Given 7 arbitrary integers,sum of 4 of them is divisible by 4
Given 7 arbitrary integers,show that sum of 4 of them is divisible by 4.
It's possible to consider different cases of congruence of 4 given numbers modulo 4 and solve the problem,but is there an easy way using pigeon hole principle?
Solution 1:
I have chosen to do it this way because it generalises quite easily
Oh, and it's a simple repeated application of the pigeonhole principle...
Firstly, we'll prove that in any group of three numbers there exists two where the sum is divisible by 2. Actually this is quite straightforward - either two of the numbers are 0 mod 2 or two are 1 mod 2 so by pigeonhole we're done.

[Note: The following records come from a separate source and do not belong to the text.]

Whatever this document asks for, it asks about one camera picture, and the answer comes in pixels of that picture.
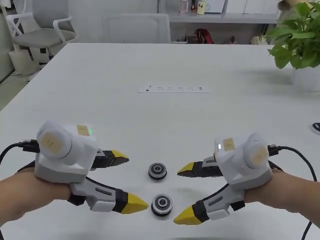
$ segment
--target cup
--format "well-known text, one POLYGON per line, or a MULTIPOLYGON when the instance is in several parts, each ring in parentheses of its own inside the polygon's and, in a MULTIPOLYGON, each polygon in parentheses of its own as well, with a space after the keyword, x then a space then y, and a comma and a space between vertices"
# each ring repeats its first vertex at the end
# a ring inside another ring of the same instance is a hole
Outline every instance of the cup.
POLYGON ((180 0, 179 13, 185 14, 188 12, 189 0, 180 0))
POLYGON ((207 5, 207 3, 205 1, 199 1, 198 2, 198 10, 196 13, 199 15, 204 15, 205 11, 206 11, 206 5, 207 5))

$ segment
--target yellow fingertip
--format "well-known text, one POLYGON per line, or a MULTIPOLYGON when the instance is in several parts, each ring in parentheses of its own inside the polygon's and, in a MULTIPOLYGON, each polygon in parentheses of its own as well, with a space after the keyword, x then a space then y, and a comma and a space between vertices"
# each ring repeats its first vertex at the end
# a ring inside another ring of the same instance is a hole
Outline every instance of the yellow fingertip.
POLYGON ((126 155, 124 155, 123 153, 117 151, 117 150, 111 150, 111 152, 113 153, 113 155, 116 157, 116 158, 125 158, 127 159, 128 157, 126 155))
POLYGON ((183 168, 181 168, 178 171, 178 174, 183 173, 183 172, 187 172, 187 171, 192 171, 192 168, 194 167, 194 165, 195 165, 194 162, 190 162, 189 164, 187 164, 183 168))
POLYGON ((185 209, 173 222, 178 225, 200 225, 202 222, 195 216, 192 206, 185 209))
POLYGON ((128 203, 125 205, 121 214, 133 214, 136 212, 140 212, 146 210, 148 208, 148 204, 143 201, 141 198, 128 193, 128 203))

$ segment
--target yellow cup
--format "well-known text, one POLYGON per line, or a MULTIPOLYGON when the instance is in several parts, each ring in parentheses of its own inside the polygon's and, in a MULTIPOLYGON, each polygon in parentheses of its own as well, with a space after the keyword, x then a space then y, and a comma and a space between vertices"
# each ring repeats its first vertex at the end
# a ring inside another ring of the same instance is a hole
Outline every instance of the yellow cup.
POLYGON ((196 13, 199 15, 204 15, 205 11, 206 11, 206 5, 207 5, 207 3, 205 1, 199 1, 198 2, 198 10, 196 13))

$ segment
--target electrical socket
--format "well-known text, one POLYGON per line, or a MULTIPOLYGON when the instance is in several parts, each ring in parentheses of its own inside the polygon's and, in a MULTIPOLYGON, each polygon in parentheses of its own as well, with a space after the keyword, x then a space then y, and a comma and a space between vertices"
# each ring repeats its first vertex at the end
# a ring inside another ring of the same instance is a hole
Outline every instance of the electrical socket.
POLYGON ((159 85, 147 85, 141 87, 138 90, 140 94, 208 94, 210 89, 205 86, 159 86, 159 85))

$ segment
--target white shelf
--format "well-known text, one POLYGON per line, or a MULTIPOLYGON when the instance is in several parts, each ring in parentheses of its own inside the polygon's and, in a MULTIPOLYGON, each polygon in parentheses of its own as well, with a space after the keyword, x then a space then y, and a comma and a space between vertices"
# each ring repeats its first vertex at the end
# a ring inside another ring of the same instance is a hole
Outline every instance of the white shelf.
POLYGON ((217 23, 217 24, 276 24, 277 14, 241 14, 241 13, 206 13, 195 12, 167 13, 172 23, 217 23))

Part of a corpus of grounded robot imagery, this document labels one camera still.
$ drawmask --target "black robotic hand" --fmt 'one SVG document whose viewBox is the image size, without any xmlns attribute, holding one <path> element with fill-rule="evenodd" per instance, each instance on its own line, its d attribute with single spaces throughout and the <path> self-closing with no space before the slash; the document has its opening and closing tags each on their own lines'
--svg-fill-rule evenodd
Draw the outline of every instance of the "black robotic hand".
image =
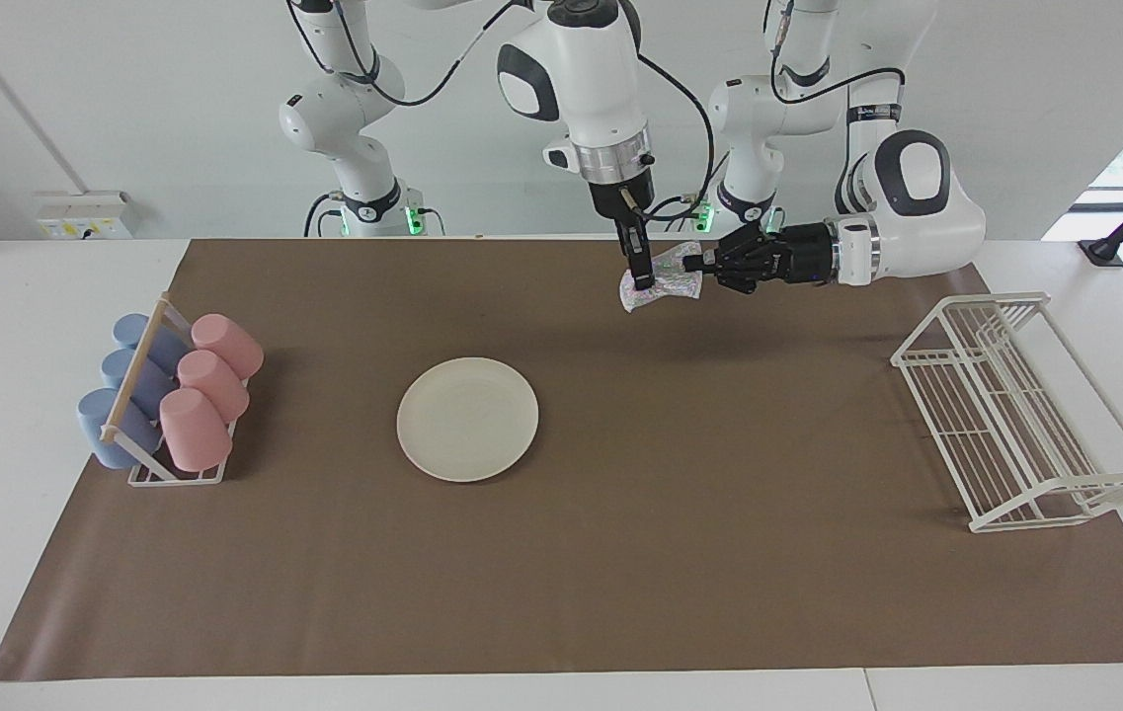
<svg viewBox="0 0 1123 711">
<path fill-rule="evenodd" d="M 832 231 L 824 222 L 792 225 L 765 234 L 746 225 L 700 257 L 684 257 L 686 272 L 714 274 L 720 286 L 754 293 L 760 281 L 828 282 L 833 274 Z"/>
</svg>

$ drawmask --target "crumpled cloth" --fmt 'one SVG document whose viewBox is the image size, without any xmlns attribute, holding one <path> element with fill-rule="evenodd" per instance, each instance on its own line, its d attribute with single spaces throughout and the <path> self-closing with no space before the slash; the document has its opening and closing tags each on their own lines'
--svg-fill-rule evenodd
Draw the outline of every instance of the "crumpled cloth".
<svg viewBox="0 0 1123 711">
<path fill-rule="evenodd" d="M 685 241 L 652 257 L 652 275 L 655 283 L 650 289 L 636 291 L 636 280 L 632 271 L 623 272 L 623 281 L 619 284 L 619 297 L 623 300 L 623 309 L 630 312 L 639 307 L 651 303 L 664 297 L 701 298 L 701 272 L 685 272 L 684 257 L 701 255 L 700 241 Z"/>
</svg>

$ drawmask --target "white table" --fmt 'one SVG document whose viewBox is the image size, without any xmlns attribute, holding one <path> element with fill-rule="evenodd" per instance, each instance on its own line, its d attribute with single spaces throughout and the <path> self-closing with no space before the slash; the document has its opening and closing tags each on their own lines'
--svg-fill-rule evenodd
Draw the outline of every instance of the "white table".
<svg viewBox="0 0 1123 711">
<path fill-rule="evenodd" d="M 73 419 L 118 316 L 149 310 L 185 241 L 0 241 L 0 640 L 72 491 L 86 446 Z M 1071 244 L 989 243 L 992 291 L 1043 290 L 1123 412 L 1123 272 Z M 1122 708 L 1122 666 L 149 680 L 0 684 L 0 708 Z"/>
</svg>

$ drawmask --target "cup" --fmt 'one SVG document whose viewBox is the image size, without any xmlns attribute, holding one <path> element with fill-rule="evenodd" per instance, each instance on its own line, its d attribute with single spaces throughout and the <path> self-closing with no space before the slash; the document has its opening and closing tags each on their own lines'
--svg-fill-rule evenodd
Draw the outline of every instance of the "cup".
<svg viewBox="0 0 1123 711">
<path fill-rule="evenodd" d="M 118 443 L 106 445 L 100 440 L 100 430 L 104 427 L 104 422 L 109 421 L 109 410 L 113 408 L 116 399 L 118 391 L 111 388 L 86 393 L 77 401 L 77 423 L 82 425 L 83 434 L 86 434 L 86 440 L 91 443 L 92 452 L 95 453 L 95 458 L 100 459 L 100 464 L 110 470 L 130 470 L 138 464 L 130 452 L 122 449 Z M 147 454 L 154 454 L 162 445 L 162 434 L 153 427 L 135 402 L 127 402 L 119 427 Z"/>
<path fill-rule="evenodd" d="M 170 459 L 188 473 L 212 470 L 232 453 L 232 438 L 206 393 L 180 388 L 162 399 L 162 431 Z"/>
<path fill-rule="evenodd" d="M 235 421 L 249 409 L 249 391 L 231 365 L 209 350 L 193 350 L 179 361 L 179 384 L 203 393 L 225 422 Z"/>
<path fill-rule="evenodd" d="M 101 379 L 106 388 L 113 390 L 122 389 L 122 380 L 127 376 L 127 368 L 131 367 L 135 361 L 135 350 L 131 347 L 122 347 L 104 357 L 100 364 Z M 174 381 L 162 372 L 153 361 L 147 358 L 140 364 L 140 374 L 135 382 L 135 390 L 131 391 L 131 402 L 135 402 L 141 412 L 149 420 L 158 419 L 159 407 L 163 396 L 174 392 Z"/>
<path fill-rule="evenodd" d="M 192 343 L 217 353 L 236 372 L 237 380 L 254 377 L 263 367 L 263 347 L 225 315 L 204 315 L 192 323 Z"/>
<path fill-rule="evenodd" d="M 144 336 L 144 329 L 149 328 L 149 318 L 145 315 L 127 315 L 113 323 L 113 340 L 119 347 L 130 347 L 136 349 Z M 175 332 L 162 325 L 153 339 L 153 347 L 149 347 L 149 361 L 153 361 L 162 372 L 174 377 L 174 372 L 179 367 L 179 358 L 188 355 L 192 350 L 188 344 L 179 338 Z"/>
</svg>

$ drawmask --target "round plate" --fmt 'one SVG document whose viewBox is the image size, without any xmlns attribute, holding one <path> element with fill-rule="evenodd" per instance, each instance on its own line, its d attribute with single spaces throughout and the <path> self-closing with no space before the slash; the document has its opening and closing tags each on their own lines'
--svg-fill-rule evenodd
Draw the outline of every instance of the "round plate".
<svg viewBox="0 0 1123 711">
<path fill-rule="evenodd" d="M 513 368 L 486 358 L 435 365 L 403 395 L 398 435 L 421 472 L 476 482 L 510 468 L 539 427 L 535 390 Z"/>
</svg>

Now, take out the two numbers with sum 0 mod 2 and put them aside as a pair. Now we have 5 numbers left. Repeat: take out two numbers with sum 0 mod 2. Now we have 3 numbers left. Do it one last time: take out two numbers with sum 0 mod 2.
Now we have three pairs of numbers, each of which has a sum of 0 mod 2. But, mod 4, we must have either two pairs which are both 0 or two pairs which are both 2 (yet again by pigeonhole). $\square$
Now this may seem like a bash, but it is pretty much the only way to solve harder problems (such as the follow-up) without using a computer.
Follow-up question:
Find the smallest positive integer N such that in any list of N positive integers, all of which have only 2,3 or 5 as factors, that there exists a group of 4 numbers with a product which is a perfect fourth power.